## WHAT IS REQUIRED
Look through the lines below and extract each one that contains "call".

## DATA SEGMENT
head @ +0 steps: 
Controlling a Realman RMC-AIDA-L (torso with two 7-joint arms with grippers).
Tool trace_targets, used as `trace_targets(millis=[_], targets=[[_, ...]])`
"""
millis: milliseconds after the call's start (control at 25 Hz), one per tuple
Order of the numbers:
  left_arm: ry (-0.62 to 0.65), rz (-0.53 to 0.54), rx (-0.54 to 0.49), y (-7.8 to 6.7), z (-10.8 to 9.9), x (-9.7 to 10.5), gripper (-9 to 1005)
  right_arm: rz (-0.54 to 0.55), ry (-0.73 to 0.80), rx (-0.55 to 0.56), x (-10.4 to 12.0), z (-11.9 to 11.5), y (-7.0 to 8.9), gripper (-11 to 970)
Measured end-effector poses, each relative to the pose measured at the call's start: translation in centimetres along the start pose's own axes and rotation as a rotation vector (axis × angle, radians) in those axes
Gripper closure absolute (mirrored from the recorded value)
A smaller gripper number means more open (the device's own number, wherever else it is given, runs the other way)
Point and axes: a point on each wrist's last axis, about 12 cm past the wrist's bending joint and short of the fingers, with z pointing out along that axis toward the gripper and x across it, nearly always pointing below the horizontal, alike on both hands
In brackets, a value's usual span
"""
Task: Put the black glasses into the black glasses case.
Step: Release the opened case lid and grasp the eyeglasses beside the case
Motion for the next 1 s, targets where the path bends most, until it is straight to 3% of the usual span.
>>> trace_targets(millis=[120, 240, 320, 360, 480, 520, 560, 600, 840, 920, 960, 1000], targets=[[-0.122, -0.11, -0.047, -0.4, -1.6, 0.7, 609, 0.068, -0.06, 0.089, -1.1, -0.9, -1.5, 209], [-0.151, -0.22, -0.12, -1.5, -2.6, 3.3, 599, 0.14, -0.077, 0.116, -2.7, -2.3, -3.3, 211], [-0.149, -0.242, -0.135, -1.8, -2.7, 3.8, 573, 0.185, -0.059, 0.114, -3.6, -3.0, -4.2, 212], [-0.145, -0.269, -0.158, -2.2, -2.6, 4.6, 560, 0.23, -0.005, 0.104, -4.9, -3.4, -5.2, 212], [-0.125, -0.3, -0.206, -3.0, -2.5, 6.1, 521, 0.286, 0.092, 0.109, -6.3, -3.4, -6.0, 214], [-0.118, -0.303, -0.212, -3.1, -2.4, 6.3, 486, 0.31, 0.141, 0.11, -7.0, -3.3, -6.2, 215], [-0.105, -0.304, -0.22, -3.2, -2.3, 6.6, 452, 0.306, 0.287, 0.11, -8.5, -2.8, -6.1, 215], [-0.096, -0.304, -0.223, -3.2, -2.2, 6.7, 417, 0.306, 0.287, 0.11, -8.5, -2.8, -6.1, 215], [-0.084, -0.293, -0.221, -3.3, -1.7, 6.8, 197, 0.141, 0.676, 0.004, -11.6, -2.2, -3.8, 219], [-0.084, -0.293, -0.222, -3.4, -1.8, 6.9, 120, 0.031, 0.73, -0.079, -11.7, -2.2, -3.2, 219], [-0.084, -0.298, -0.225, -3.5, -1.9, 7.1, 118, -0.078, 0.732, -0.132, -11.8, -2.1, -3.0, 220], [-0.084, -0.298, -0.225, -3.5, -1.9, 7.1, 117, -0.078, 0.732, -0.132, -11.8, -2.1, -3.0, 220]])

## WRITTEN ANSWER
millis: milliseconds after the call's start (control at 25 Hz), one per tuple
Measured end-effector poses, each relative to the pose measured at the call's start: translation in centimetres along the start pose's own axes and rotation as a rotation vector (axis × angle, radians) in those axes

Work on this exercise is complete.